Quote the entries below from the line with "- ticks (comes" through the line with "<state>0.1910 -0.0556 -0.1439", both ends included, and only those lines.

Records from a collection:
■ ■ ■ ■ ■
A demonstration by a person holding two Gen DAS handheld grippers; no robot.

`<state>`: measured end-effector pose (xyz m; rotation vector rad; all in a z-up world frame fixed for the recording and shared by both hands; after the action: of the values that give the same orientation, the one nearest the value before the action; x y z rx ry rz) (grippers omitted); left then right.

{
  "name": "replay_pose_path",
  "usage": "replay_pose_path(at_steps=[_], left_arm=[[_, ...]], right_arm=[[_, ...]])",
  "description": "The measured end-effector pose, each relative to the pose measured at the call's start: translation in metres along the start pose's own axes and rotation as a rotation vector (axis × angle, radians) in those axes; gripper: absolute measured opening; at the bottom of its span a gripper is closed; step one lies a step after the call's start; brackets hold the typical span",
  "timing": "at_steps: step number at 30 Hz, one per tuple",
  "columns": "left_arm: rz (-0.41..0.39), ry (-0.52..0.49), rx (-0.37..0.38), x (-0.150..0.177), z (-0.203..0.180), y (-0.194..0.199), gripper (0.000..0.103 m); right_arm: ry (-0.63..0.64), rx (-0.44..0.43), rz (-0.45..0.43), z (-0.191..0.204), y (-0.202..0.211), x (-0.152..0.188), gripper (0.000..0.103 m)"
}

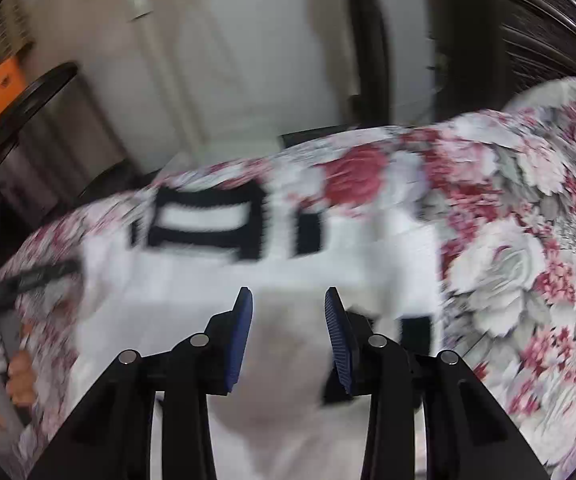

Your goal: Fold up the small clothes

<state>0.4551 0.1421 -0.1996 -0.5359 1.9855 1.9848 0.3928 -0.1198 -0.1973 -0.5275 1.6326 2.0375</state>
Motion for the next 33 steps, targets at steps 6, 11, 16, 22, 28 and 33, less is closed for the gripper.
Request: replay_pose_path(at_steps=[6,11,16,22,28,33], left_arm=[[0.113,-0.041,-0.034,0.036,0.001,-0.046,0.099],[-0.022,-0.067,0.001,0.019,0.003,0.0,0.098],[0.184,-0.231,-0.043,0.056,-0.014,-0.034,0.099],[0.236,-0.112,0.012,0.078,0.01,-0.01,0.098],[0.339,-0.143,0.041,0.138,0.035,0.02,0.098],[0.424,-0.251,0.035,0.202,0.044,0.039,0.098]], right_arm=[[0.019,-0.007,0.155,0.004,-0.048,0.044,0.042],[-0.028,-0.014,0.085,0.005,-0.015,0.026,0.043],[-0.107,-0.011,0.187,-0.014,-0.017,0.049,0.063],[0.025,0.062,0.228,0.001,-0.007,0.064,0.064],[-0.067,-0.062,0.252,0.013,0.044,0.079,0.067],[-0.121,-0.078,0.284,0.002,0.076,0.11,0.067]])
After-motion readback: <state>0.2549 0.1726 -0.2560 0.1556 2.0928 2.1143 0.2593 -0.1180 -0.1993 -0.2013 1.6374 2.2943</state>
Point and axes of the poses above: each gripper's, at about its wrist camera, not at the fingertips, and y roughly against the way its jaws point, z to its left, x to its underside, the point moved 6 cm from there along -y, roughly the way its jaws point, and after that the axes turned 6 degrees about z, right-handed, at the moved point
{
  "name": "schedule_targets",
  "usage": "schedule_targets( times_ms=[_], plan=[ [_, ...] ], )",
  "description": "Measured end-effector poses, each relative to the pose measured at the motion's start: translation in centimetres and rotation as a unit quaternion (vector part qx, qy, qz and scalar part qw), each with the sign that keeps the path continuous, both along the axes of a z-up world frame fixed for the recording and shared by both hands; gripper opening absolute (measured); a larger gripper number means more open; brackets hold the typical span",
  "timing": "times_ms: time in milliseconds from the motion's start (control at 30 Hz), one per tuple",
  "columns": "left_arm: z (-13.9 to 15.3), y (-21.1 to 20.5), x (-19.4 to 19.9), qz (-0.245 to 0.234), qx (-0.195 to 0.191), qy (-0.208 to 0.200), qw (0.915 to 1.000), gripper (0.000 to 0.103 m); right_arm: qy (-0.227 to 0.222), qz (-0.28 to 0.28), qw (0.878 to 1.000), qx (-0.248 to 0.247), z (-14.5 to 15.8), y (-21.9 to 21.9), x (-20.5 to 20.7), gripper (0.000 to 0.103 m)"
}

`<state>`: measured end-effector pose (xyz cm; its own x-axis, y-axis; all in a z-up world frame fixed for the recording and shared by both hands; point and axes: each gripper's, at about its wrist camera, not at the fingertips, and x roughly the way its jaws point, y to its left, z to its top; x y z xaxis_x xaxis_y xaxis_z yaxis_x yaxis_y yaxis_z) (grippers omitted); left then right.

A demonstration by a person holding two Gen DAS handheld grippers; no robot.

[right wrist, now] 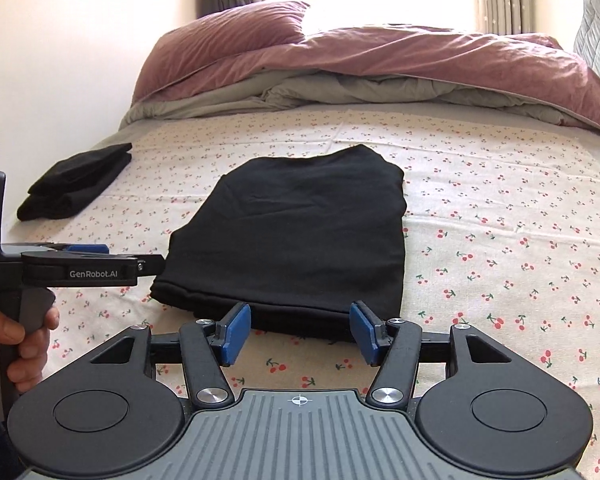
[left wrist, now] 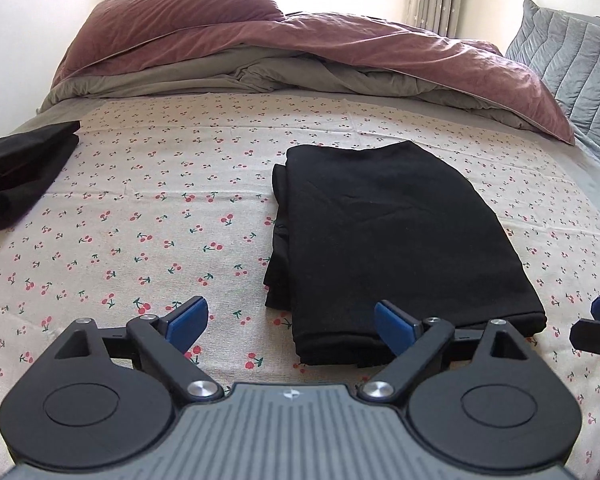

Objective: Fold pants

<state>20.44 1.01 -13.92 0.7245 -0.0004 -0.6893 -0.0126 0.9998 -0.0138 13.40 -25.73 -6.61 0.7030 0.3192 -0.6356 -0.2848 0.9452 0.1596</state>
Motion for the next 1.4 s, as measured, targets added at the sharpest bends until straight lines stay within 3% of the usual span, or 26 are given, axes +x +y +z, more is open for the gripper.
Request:
schedule_targets(
  times_ms=[167,267,533,767,833,1000,1200,1400],
  plan=[
    [-0.2,-1.3,-0.6,0.011,0.026,-0.003,0.9996,0.096,-0.005,-0.005,1.000,-0.008,0.0,-0.2,-0.2,0.059],
    [0.1,-1.5,-1.9,0.012,0.012,-0.003,0.9999,0.096,-0.013,-0.008,1.000,-0.014,0.2,-0.1,-0.7,0.060],
    [0.0,-2.4,-7.0,0.024,-0.010,-0.011,0.9996,0.097,-0.031,-0.025,0.999,0.030,1.0,-0.5,-4.5,0.068],
    [-0.8,-3.6,-10.7,0.031,0.020,-0.046,0.9983,0.097,-0.039,-0.076,0.996,0.035,-0.6,-0.3,-8.8,0.069],
    [-1.2,-3.7,-10.9,0.023,0.028,-0.051,0.9981,0.097,-0.046,-0.092,0.994,0.043,-1.1,-0.4,-10.0,0.079],
    [-2.1,-3.3,-10.0,0.026,0.024,-0.056,0.9978,0.097,-0.069,-0.098,0.993,-0.006,-2.7,0.7,-9.7,0.094],
    [-3.0,-2.8,-8.8,0.025,0.013,-0.047,0.9985,0.097,-0.036,-0.102,0.994,-0.026,-4.9,1.1,-8.2,0.096],
    [-3.5,-3.1,-9.0,0.007,0.013,-0.038,0.9992,0.097,-0.029,-0.089,0.995,-0.028,-5.2,1.9,-8.2,0.096]
  ],
)
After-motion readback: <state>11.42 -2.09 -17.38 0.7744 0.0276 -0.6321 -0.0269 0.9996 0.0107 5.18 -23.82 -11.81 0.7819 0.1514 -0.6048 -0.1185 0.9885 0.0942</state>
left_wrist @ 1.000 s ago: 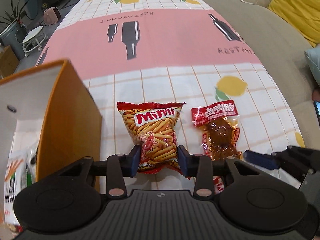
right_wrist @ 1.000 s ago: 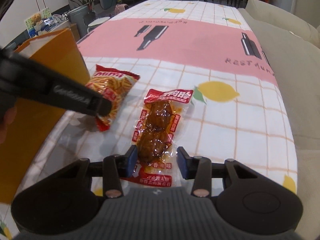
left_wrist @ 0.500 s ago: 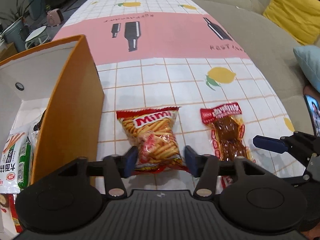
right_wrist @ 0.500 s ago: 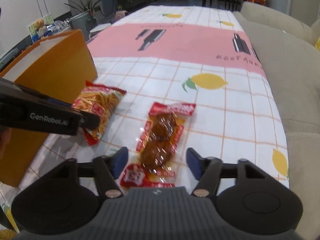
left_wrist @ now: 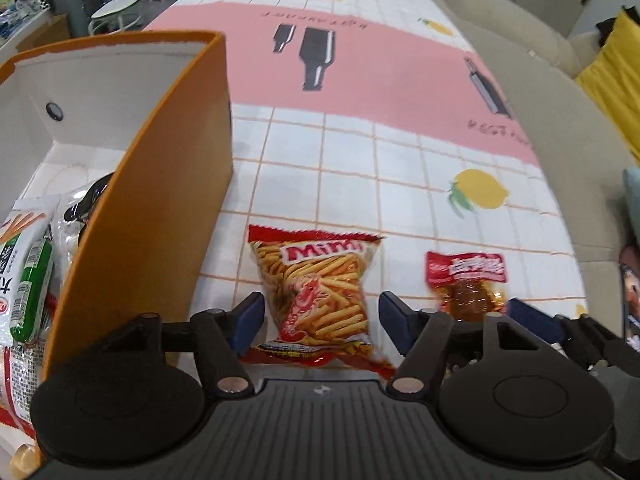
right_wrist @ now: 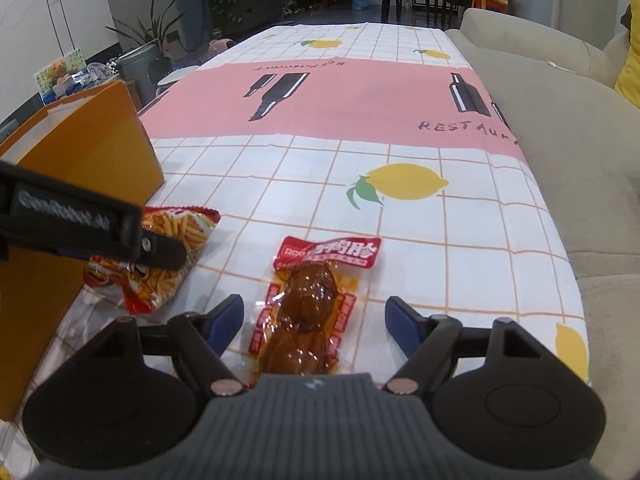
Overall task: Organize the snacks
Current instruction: 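Grasp the red MIMI bag with the left tool while the right grasps the duck-neck packet, then lift both packets and carry them over the orange box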
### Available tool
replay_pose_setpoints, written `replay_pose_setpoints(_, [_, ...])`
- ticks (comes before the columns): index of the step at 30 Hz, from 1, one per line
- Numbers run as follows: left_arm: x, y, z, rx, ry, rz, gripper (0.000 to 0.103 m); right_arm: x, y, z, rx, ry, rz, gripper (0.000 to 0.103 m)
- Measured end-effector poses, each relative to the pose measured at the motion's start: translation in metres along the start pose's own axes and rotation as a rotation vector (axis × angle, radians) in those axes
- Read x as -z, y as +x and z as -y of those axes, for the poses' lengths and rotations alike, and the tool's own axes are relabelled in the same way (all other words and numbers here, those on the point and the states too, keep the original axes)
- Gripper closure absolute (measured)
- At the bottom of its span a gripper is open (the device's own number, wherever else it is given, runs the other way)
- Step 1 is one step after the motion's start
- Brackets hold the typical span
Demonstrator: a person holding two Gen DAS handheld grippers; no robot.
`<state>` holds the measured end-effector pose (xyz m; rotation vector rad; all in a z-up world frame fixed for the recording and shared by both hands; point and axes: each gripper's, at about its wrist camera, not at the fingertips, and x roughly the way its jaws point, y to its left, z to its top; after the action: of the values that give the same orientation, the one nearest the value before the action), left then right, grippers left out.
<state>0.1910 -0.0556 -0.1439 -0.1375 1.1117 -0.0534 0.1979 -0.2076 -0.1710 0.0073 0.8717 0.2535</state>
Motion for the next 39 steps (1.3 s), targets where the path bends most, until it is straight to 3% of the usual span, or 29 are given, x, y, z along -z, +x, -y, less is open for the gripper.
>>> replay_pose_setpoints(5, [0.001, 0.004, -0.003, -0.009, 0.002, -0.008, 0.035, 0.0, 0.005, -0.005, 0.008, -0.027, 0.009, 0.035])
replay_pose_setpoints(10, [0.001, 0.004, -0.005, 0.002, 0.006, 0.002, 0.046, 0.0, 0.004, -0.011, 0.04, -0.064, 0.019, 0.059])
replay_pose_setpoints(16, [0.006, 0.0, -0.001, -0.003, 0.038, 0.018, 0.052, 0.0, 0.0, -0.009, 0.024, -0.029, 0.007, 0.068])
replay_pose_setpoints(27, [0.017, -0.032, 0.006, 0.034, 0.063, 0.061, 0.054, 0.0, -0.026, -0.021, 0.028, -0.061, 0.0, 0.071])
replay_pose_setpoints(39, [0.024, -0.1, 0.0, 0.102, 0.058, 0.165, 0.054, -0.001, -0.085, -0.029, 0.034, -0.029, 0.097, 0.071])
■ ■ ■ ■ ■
Solution ▸
- ticks (comes before the columns): index of the step at 30 Hz, from 1, one per line
- Numbers run as follows: left_arm: x, y, z, rx, ry, rz, gripper (0.000 to 0.103 m); right_arm: x, y, z, rx, ry, rz, gripper (0.000 to 0.103 m)
- Measured end-effector poses, each relative to the pose measured at the motion's start: translation in metres along the start pose's own axes and rotation as a rotation vector (axis × angle, radians) in those axes
- Read x as -z, y as +x and z as -y of those axes, for the poses' lengths and rotations alike, and the tool's own axes are relabelled in the same way (all other words and numbers here, those on the point and the states too, keep the original axes)
- Gripper closure absolute (measured)
- At the bottom of its span a gripper is open (the device's own number, wherever else it is given, runs the other way)
- Step 1 is one step after the motion's start
- Brackets hold the typical span
Demonstrator: a person holding two Gen DAS handheld grippers; no robot.
`<state>` holds the measured end-effector pose (xyz m; rotation vector rad; all in a z-up world frame fixed for the recording and shared by both hands; point and axes: each gripper's, at about its wrist camera, not at the fingertips, and x roughly the way its jaws point, y to its left, z to its top; after the action: of the values that give the same orientation, the one nearest the value before the action), left then right, grippers left out.
<state>0.1910 -0.0556 -0.1439 -0.1375 1.1117 -0.0534 0.1979 -0.2076 -0.1710 0.0073 0.8717 0.2535</state>

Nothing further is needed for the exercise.